Your Questions About AutoML in Dataiku: Answered

Dataiku Product Catie Grasso

Have a question about AutoML and Dataiku? We have you covered. Thanks to our two-part webinar series about AutoML (including both a higher-level look at the value of AutoML and an in-depth, end-to-end demo of the AutoML features in Dataiku), we have a list of questions — and answers! — to share.

But first, a quick step back for an overview of Dataiku and AutoML. Dataiku is the platform democratizing access to data and enabling enterprises to build their own path to AI. To make this a reality, Dataiku provides one simple UI for data wrangling, mining, visualization, machine learning, and deployment based on a collaborative and team-based user interface accessible to anyone on a data team, from data scientist to beginner analyst.

Since the early days of the product (the company was founded in 2013), Dataiku has proposed a visual machine learning suite — also known as AutoML — that guides the user through all of the machine learning steps: train-test split, features handling, metrics to optimize, and different templates of preset algorithms.

The interface offers a one-button option, simply called "Train" — but of course, it's still up to the user to tune those parameters and select the best possible settings based on their experience. This will automatically infer the feature handling, preselect a collection of algorithms, and return the best performing one.

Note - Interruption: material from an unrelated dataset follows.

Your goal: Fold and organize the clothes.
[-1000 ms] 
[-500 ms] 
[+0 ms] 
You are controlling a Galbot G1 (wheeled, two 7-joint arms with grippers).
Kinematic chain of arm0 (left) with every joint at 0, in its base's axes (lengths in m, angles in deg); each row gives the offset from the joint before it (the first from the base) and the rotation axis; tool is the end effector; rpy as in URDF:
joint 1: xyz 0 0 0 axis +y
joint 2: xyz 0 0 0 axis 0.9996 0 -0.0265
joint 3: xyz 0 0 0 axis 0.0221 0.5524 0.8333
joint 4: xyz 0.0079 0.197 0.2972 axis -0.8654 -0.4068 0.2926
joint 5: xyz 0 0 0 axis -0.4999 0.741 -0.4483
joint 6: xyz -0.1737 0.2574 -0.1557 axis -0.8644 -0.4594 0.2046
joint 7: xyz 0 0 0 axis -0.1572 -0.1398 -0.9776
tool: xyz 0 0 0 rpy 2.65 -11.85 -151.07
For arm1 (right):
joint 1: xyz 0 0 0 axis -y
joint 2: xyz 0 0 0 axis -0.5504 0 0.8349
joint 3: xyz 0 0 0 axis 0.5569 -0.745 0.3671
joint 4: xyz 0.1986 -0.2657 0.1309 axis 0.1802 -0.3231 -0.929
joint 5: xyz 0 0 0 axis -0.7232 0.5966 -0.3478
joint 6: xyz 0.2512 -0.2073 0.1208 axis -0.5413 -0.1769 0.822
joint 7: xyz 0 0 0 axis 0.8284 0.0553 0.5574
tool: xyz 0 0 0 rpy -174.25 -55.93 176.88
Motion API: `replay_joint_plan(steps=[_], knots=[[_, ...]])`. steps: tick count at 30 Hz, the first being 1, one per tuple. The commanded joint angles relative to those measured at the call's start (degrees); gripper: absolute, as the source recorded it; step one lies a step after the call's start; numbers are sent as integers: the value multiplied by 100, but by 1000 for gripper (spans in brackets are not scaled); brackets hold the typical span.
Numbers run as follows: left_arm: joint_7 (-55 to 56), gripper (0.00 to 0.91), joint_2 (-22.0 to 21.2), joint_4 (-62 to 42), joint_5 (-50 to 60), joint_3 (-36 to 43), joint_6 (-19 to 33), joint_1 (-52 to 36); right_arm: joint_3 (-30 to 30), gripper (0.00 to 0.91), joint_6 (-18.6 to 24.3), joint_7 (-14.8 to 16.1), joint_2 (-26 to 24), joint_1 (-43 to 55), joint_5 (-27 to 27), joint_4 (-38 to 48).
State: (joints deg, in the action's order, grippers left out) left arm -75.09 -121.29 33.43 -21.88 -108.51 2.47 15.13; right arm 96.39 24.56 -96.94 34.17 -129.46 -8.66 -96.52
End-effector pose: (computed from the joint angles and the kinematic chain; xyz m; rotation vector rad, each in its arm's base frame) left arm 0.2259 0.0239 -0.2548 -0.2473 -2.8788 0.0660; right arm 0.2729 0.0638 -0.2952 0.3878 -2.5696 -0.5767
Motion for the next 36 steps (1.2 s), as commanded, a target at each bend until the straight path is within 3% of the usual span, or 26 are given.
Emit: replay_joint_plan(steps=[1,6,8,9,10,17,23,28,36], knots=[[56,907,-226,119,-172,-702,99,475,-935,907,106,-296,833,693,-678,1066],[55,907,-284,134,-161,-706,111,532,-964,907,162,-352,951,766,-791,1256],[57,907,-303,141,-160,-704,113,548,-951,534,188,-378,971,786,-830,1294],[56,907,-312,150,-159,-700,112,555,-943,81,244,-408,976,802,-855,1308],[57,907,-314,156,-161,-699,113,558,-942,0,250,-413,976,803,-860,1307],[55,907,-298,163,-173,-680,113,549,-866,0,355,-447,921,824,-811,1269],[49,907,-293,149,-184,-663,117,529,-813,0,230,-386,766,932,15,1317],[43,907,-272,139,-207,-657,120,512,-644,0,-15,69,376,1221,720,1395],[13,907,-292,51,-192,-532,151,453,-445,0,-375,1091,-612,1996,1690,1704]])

AutoML overview in Dataiku moving GIF

Does Dataiku have capabilities for NLP preprocessing and NLP models?

Yes, while we didn’t get to show you everything that AutoML can do because we wanted to show you how to use it properly instead. In the design section under features handling, you can choose text, and then when you choose text, know that it has to be a text column. You have several ways to enter your text column such as TF/IDF vectorization; tokenize and hash which is the default; tokenize, hash, and apply SVD; counts vectorization, and customs preprocessing.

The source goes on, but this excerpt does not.